# ATIS Trade needs a School and Strong Leadership



## Telecom_Dirt (4 May 2008)

Hi 

Here is a concept for consideration:

he ATIS Trade is and has been severely misunderstood for too long now...

Cheers & Long Live one of the Greatest Trades.

Sgt Dukey


----------



## Eye In The Sky (4 May 2008)

Misunderstood by.....

who?

What suggestions do you have for revamping the trade?  I''ve heard rumours about POET beiing taken over by AF C & E Trng in Winnipeg, the course moved to 8 Wing and the 3's being run out of there too.  A friend of mine just finished the 3s, is posted and they don't know if he is even doing the old QL5 OJT package, or doing the new QL3 OJT and taking the upcoming QL5 course.  The new guys coming in must be thinking (well maybe not the off-the-street ones, but the remusters) wtf is going on when they can't even sort out the OJT package issue.  Someone make a effin' decision!   ;D


----------



## Telecom_Dirt (4 May 2008)

Ok, Eye In The Sky 

I'll promise not to be too dramatic. Pardon me if I just let it out in points.

The reasons are of my own point of view and complicated.

The ATIS trade suffers from a huge Identity Crisis, even within her own ranks.

ATIS Identity or Brotherhood (Sisterhood) cannot hold a patch to branches like REME or the Beavers.

What a tragedy! The ATIS Trade is full of awesome experiences and challenges.

First off, Clinton was blown away and the Air-Force Radar and Comm Techs (still a new trade historically) had to run down to 

Kingston and hook up with the Signals gang....Zowee..was that a significant event?
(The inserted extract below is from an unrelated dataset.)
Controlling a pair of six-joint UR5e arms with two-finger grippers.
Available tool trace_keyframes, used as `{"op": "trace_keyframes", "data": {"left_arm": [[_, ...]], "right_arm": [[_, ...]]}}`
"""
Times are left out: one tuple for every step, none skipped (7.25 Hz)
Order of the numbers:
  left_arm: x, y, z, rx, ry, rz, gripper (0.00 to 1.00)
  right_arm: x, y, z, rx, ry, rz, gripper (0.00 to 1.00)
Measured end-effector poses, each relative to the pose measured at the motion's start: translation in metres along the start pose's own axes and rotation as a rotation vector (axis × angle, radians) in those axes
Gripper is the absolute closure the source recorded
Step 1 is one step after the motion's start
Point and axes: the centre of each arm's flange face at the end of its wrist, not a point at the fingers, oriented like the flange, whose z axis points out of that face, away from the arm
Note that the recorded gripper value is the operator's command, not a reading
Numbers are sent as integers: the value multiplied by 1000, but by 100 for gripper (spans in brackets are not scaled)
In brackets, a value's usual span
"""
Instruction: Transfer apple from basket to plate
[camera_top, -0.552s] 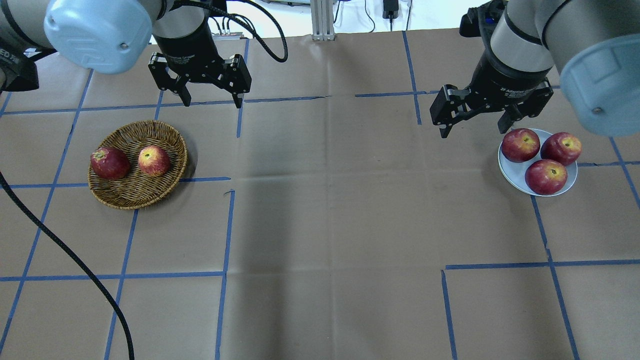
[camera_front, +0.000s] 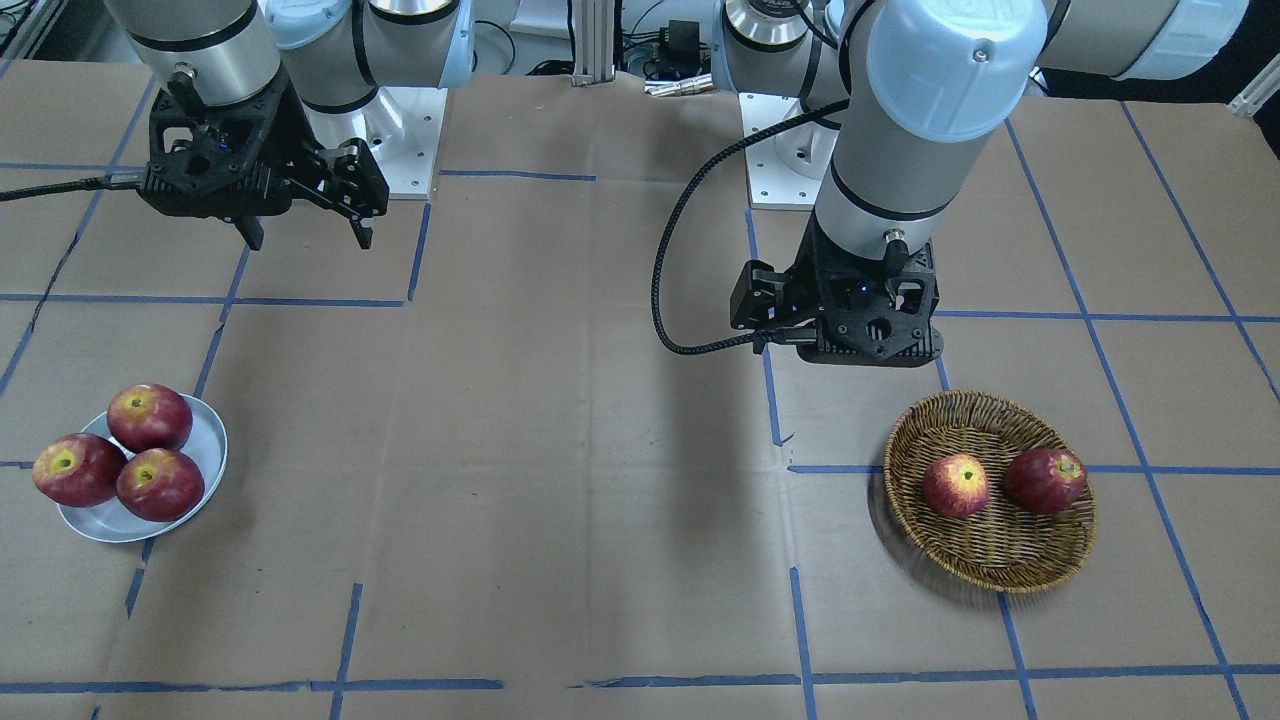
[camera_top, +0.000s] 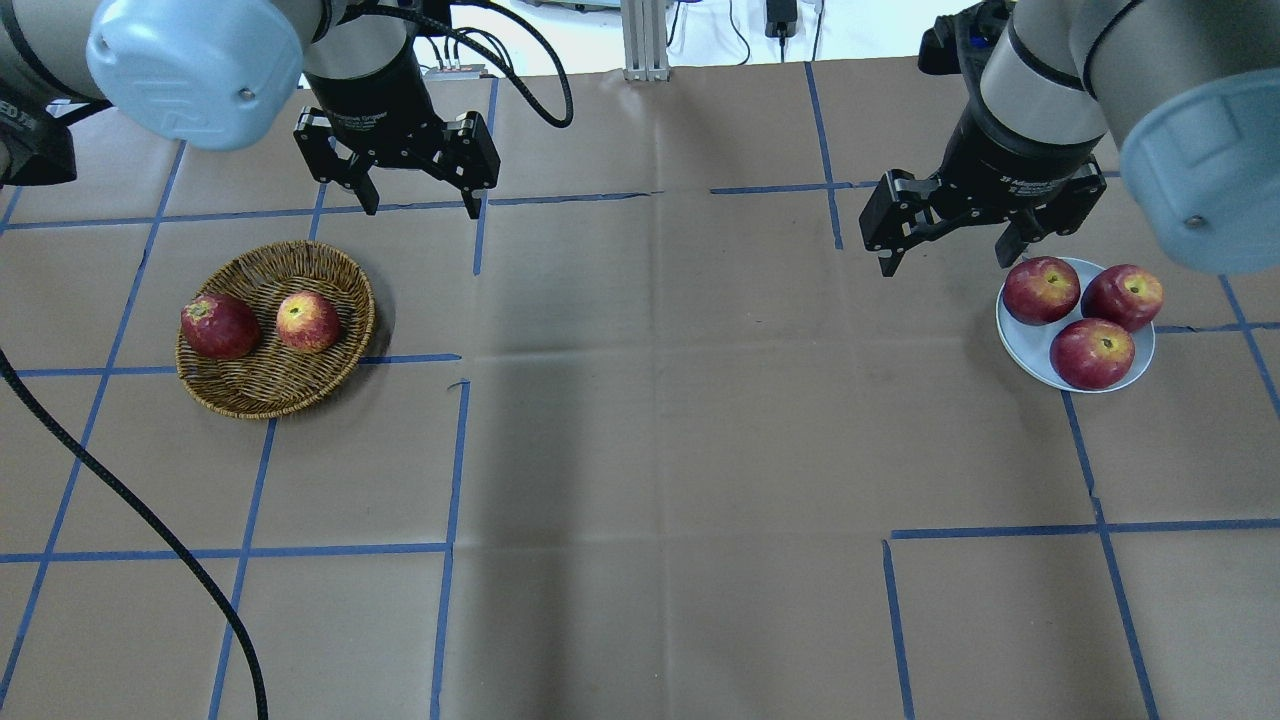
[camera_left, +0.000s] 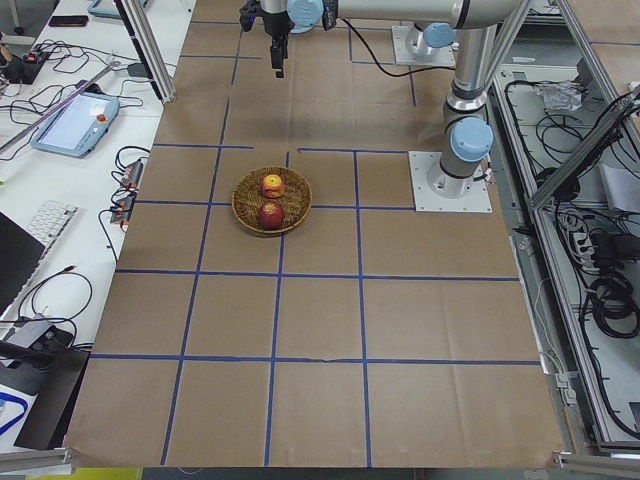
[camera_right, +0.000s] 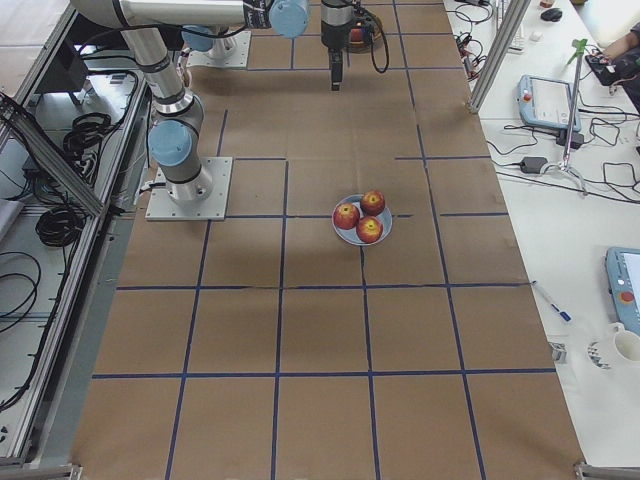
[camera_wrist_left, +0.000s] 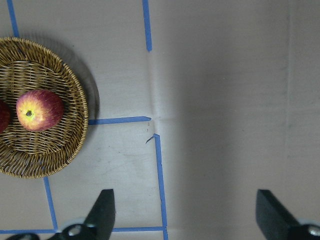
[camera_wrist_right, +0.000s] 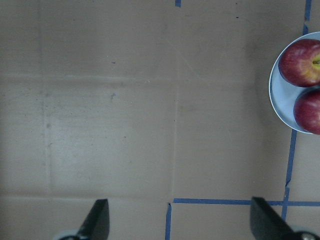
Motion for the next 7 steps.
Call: {"op": "trace_keyframes", "data": {"left_arm": [[0,0,0,0,-1,0,1],[-1,0,1,-1,-12,0,1],[-3,0,2,-4,-31,0,1],[-4,0,4,-7,-43,1,1],[-4,0,5,-9,-47,1,1],[-4,0,6,-11,-47,0,1],[-4,-2,7,-12,-47,-2,1]], "right_arm": [[0,0,0,0,0,0,0],[0,0,0,0,1,0,0],[0,0,0,0,1,1,0],[1,0,0,0,1,1,0],[1,0,0,0,1,1,0],[1,0,0,0,1,1,0],[1,0,0,0,1,1,0]]}}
You bet it was.

Now...these Signals folks are truly a hardy bunch and God Love them but they are not one of the five core Army Vocations.

And when a group of professionals know deep down that they are black sheep, what do they do? Well they go out and prove 

that they are indeed worthy and they overachieve. So in essence, our Signals folks are more #$*$# army then the Army.

Our Jimmies are the best! 

All of these characteristics applied to a bunch of even blacker sheep, ain't good. Trying to understand Radar and Comm services

in an AirForce environment just does not happen by people who are engulfed in perfecting their Army vitality.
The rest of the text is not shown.